What is required: Please retype, unchanged, each line from the top of the material below through the line where "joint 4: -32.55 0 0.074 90" appears.

Exercise inputs:
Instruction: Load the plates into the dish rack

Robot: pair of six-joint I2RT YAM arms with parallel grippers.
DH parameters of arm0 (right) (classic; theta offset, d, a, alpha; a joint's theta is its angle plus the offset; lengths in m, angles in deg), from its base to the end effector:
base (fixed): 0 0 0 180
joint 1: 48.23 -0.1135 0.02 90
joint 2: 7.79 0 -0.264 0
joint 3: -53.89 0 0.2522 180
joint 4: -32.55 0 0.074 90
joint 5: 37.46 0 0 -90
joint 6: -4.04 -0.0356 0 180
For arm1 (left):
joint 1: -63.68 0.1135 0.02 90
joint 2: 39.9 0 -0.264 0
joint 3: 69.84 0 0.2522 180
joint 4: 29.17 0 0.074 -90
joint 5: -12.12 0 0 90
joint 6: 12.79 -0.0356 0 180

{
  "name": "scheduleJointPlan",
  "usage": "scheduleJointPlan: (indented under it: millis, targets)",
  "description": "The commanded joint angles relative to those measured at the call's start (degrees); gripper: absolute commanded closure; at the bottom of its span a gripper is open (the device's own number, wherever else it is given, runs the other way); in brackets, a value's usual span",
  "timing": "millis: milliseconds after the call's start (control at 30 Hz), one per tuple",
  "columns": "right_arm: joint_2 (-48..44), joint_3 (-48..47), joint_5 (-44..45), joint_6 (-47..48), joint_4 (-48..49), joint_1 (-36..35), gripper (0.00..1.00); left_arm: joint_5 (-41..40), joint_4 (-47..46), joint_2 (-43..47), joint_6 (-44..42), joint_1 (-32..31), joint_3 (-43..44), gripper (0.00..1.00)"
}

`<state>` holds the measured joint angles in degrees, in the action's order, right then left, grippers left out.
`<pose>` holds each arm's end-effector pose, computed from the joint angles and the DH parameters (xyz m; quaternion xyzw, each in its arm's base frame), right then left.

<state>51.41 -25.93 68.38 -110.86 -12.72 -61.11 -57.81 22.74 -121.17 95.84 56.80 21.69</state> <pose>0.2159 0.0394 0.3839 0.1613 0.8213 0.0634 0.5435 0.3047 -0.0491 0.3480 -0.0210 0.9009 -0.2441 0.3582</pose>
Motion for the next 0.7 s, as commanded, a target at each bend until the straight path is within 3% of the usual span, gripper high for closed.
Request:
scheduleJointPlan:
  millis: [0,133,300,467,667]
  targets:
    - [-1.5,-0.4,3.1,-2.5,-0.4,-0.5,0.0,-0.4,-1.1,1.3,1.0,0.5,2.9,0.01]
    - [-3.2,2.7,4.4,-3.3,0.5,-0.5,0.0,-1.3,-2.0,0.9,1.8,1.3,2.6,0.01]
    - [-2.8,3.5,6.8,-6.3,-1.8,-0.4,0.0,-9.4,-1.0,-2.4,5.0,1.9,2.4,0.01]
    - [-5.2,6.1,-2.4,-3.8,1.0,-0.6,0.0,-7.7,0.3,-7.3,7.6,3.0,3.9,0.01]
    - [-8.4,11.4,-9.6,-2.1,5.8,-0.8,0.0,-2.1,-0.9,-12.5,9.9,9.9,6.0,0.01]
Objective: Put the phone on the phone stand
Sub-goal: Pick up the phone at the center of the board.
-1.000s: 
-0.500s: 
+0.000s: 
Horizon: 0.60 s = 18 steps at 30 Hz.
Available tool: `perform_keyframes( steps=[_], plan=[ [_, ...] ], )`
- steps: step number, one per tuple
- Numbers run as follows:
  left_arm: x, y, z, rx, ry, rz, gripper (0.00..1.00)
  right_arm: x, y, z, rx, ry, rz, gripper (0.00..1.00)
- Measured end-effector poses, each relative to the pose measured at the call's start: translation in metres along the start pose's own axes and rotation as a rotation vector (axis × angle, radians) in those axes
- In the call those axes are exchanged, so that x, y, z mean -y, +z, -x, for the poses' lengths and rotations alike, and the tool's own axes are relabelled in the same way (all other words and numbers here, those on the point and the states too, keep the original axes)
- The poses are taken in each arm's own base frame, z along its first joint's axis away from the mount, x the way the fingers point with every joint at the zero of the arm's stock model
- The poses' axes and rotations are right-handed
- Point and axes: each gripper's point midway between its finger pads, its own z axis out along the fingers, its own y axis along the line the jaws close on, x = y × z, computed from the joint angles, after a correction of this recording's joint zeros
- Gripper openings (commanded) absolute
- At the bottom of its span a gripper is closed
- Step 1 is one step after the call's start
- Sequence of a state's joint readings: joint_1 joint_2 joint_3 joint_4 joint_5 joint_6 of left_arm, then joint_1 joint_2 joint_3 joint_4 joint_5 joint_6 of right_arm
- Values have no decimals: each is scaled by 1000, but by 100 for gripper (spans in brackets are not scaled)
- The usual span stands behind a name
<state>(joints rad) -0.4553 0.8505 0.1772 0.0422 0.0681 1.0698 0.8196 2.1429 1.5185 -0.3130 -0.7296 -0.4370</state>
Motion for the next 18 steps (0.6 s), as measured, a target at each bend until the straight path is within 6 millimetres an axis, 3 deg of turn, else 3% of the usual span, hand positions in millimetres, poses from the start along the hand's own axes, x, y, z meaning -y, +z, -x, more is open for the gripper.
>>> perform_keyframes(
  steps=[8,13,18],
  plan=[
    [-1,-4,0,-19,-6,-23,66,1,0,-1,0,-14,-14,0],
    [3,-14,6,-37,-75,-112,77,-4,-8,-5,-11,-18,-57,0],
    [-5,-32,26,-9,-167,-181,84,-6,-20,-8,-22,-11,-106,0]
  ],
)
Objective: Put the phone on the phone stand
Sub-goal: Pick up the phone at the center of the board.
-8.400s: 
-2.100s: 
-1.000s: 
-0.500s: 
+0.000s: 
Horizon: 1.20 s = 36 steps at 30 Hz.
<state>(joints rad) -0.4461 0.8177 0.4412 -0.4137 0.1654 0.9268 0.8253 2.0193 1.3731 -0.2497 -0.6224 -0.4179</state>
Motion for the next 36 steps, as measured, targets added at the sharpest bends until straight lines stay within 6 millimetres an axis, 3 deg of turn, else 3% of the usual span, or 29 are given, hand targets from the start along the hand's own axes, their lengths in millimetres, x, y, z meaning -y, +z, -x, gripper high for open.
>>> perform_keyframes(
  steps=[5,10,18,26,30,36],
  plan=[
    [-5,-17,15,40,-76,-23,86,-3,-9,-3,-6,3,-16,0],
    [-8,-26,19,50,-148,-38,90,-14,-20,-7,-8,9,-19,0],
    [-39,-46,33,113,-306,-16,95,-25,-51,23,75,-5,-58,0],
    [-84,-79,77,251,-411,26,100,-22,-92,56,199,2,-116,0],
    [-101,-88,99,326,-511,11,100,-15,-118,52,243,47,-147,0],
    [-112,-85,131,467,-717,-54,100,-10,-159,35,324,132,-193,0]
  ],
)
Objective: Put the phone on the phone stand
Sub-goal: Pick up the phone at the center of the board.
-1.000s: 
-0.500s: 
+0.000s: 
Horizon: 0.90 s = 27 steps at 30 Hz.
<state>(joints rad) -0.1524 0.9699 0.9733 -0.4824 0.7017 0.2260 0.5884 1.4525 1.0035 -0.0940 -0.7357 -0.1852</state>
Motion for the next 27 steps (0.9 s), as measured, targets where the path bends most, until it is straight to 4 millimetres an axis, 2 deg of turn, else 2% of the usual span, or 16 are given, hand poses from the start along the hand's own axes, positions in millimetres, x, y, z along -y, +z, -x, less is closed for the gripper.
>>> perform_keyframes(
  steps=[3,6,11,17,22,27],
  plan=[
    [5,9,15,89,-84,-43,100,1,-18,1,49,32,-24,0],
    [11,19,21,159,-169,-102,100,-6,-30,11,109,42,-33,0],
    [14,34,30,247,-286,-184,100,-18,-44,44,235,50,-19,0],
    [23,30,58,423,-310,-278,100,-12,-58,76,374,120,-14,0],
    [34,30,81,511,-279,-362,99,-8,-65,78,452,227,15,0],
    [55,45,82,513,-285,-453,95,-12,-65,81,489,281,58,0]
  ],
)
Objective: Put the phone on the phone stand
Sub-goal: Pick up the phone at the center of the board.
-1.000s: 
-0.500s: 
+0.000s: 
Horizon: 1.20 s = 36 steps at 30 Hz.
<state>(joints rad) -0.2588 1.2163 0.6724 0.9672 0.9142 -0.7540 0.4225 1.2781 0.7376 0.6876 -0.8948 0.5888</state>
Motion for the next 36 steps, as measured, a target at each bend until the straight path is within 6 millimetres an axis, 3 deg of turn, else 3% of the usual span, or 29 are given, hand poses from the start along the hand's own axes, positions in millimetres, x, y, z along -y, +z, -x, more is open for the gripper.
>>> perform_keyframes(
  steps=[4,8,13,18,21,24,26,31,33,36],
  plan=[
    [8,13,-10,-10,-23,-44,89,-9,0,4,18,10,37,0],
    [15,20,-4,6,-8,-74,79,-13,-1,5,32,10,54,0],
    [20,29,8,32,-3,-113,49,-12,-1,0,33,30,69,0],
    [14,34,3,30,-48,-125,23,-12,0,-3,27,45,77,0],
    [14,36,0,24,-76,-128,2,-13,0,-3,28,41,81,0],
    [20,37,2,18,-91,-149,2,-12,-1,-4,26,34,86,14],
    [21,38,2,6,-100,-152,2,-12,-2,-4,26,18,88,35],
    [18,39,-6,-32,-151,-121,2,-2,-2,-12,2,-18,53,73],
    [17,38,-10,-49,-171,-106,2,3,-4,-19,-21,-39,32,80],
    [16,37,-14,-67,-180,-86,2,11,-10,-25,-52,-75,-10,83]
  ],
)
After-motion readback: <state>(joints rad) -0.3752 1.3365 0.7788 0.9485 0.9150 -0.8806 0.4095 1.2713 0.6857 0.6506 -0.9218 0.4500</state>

Expected answer:
Instruction: Load the plates into the dish rack

Robot: pair of six-joint I2RT YAM arms with parallel grippers.
DH parameters of arm0 (right) (classic; theta offset, d, a, alpha; a joint's theta is its angle plus the offset; lengths in m, angles in deg), from its base to the end effector:
base (fixed): 0 0 0 180
joint 1: 48.23 -0.1135 0.02 90
joint 2: 7.79 0 -0.264 0
joint 3: -53.89 0 0.2522 180
joint 4: -32.55 0 0.074 90

No additional output is expected for this exercise.